C’est dire la place de cet évènement chez cette communauté. Le rendez-vous est tellement respecté qu’une large communication est faite à ce sujet. Il est difficile voire impossible d’être au Sénégal et de ne pas être informé au quotidien sur la préparation. Il s’y ajoute que les Mourides tiennent coûte que coûte à faire visiter Touba par tous ceux qui n’ont pas encore eu l’occasion de le faire. Certains d’entre eux ne comprennent pas comment un Sénégalais adulte peut rester indifférent à un tel évènement. ‘’Vous n’avez jamais été au Magal ?’’ demande-t-on régulièrement à toute personne qui ose avouer publiquement n’avoir jamais mis les pieds à Touba. Les invitations sont pressantes, parfois insistantes. Quel étranger vivant dans une famille sénégalaise ou étudiant à l’université ne s’est pas vu proposer un déplacement sur les lieux, tous frais payés, soit par ses logeurs, soit par un voisin ? Le Mouride est prêt à payer le transport à qui voudrait se rendre sur les lieux sans en avoir la possibilité financière. Si à la place des 3 000 F habituels pour aller à Touba, le chauffeur demande 10 000, les talibés réputés avoir une foi sans réserve rétorque : ‘’Même si c’est 15 000 F, on va payer. Bamba vaut le sacrifice.’’  

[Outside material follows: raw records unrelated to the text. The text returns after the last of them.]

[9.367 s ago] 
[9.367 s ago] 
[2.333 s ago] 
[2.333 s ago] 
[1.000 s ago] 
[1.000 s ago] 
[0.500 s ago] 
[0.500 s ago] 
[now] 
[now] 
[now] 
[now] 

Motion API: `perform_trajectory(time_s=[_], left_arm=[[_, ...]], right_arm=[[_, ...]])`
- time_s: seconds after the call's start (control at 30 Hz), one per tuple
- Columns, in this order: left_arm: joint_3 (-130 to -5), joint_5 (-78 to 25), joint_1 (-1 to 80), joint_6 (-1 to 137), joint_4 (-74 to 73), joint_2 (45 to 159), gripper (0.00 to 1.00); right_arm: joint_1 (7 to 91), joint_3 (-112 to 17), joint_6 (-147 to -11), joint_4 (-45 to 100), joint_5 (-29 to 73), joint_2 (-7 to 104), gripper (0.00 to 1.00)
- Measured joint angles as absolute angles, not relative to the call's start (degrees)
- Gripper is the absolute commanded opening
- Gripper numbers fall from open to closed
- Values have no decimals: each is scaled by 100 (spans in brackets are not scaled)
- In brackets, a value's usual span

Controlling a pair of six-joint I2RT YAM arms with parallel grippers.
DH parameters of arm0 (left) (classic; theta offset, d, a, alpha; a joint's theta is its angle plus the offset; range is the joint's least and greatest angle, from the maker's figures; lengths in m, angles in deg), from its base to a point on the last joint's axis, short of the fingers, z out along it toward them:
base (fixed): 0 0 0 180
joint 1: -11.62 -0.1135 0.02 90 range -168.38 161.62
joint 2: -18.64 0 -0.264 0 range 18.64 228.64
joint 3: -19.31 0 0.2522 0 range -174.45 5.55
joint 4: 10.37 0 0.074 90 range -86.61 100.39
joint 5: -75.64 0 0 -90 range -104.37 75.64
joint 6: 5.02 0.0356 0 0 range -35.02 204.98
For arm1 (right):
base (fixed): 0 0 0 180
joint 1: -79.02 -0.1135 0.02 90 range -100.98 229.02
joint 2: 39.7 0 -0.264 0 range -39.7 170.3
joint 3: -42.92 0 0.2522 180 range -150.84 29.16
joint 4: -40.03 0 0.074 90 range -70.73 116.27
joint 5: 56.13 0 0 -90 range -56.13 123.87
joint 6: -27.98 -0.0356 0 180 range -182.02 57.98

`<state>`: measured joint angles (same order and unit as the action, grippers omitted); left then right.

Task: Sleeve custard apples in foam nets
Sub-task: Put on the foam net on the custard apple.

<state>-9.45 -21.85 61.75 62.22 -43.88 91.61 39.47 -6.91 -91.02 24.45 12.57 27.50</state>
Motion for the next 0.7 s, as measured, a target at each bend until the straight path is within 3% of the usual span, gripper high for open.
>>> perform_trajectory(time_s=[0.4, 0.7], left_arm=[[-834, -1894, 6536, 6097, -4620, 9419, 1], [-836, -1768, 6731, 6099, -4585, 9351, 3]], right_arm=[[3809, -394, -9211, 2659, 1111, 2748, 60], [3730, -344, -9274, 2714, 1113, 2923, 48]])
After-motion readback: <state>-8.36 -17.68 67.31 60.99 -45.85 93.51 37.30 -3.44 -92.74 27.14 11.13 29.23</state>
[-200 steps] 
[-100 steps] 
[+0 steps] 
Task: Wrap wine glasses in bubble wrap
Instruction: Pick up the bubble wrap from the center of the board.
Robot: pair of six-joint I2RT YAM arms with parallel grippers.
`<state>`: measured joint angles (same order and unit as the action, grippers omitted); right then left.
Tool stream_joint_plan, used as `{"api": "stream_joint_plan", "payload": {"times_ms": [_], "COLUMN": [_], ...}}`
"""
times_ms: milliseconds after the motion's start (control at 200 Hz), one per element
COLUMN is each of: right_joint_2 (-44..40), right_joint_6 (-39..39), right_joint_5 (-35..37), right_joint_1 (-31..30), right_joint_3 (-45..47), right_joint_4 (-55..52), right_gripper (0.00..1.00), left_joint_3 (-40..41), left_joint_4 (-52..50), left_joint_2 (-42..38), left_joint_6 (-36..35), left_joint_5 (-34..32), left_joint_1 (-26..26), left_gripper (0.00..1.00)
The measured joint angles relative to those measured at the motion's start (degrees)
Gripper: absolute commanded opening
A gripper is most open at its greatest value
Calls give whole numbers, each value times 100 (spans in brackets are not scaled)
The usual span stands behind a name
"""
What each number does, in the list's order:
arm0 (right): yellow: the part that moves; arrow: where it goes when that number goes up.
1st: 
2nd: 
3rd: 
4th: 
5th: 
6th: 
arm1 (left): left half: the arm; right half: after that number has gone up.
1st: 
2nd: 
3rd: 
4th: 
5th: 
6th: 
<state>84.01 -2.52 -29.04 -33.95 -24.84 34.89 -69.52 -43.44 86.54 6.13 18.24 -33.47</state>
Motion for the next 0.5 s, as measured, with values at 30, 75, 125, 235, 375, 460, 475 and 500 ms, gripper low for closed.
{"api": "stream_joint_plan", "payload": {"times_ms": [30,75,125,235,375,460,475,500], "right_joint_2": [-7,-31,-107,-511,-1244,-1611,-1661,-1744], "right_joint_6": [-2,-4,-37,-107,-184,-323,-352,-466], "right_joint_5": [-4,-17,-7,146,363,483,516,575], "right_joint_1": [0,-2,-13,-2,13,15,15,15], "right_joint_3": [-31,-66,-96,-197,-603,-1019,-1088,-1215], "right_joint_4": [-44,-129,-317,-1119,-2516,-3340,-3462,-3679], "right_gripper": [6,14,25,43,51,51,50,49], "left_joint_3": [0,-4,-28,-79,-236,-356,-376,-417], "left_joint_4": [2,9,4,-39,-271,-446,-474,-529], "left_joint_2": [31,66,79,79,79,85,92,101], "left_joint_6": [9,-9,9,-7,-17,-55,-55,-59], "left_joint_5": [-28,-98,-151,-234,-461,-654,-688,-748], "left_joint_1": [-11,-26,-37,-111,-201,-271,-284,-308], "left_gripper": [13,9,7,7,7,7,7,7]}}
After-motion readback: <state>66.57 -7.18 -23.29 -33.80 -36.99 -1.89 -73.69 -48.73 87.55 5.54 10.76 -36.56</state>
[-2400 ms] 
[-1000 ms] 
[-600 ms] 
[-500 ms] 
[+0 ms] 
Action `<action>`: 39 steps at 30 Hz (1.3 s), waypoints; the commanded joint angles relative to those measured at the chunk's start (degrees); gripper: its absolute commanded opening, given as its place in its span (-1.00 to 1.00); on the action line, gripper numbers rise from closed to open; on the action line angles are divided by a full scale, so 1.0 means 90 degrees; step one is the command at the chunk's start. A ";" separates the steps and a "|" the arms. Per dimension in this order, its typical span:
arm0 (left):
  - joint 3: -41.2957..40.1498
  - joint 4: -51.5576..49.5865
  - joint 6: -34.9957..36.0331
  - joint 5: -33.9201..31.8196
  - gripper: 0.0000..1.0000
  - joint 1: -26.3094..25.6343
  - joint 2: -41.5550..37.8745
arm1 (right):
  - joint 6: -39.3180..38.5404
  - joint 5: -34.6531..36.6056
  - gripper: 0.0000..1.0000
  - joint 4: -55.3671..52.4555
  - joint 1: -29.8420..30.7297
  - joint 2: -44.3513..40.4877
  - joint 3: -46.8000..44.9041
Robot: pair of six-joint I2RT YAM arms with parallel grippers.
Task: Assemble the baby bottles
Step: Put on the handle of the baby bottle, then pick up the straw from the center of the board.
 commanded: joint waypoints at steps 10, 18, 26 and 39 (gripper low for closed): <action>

Le guide religieux avait en effet demandé à tous ceux qui le peuvent de l’aider à rendre grâce à Dieu de sa victoire sur Satan incarné par le colon. Ainsi, la version des adeptes voudrait que tous ceux qui effectuent le déplacement soient des invités de Bamba. C’est lui-même qui les a choisis, puisque nul ne saurait mettre les pieds sur cette terre si son nom ne figure pas sur la liste du guide.  ‘’Serigne bi moolà tann’’, entend-on très souvent. Cette théorie fait que personne ne voudrait figurer parmi les exclus de la liste. Si on y ajoute les invitations multiples et les dispositions prises pour accueillir royalement les invités en termes de logements et d’alimentation, l’on comprend aisément pourquoi on se retrouve avec 2 à 3 millions de visiteurs. Une ambiance qui est en même temps une aubaine pour les commerçants.

Ainsi, entre quête de spiritualité, curiosité et recherche de consommateurs, chacun trouve son compte dans l’évènement. Et Bamba, lui, pourra dire merci à son Seigneur d’avoir réuni du monde pour lui manifester sa reconnaissance.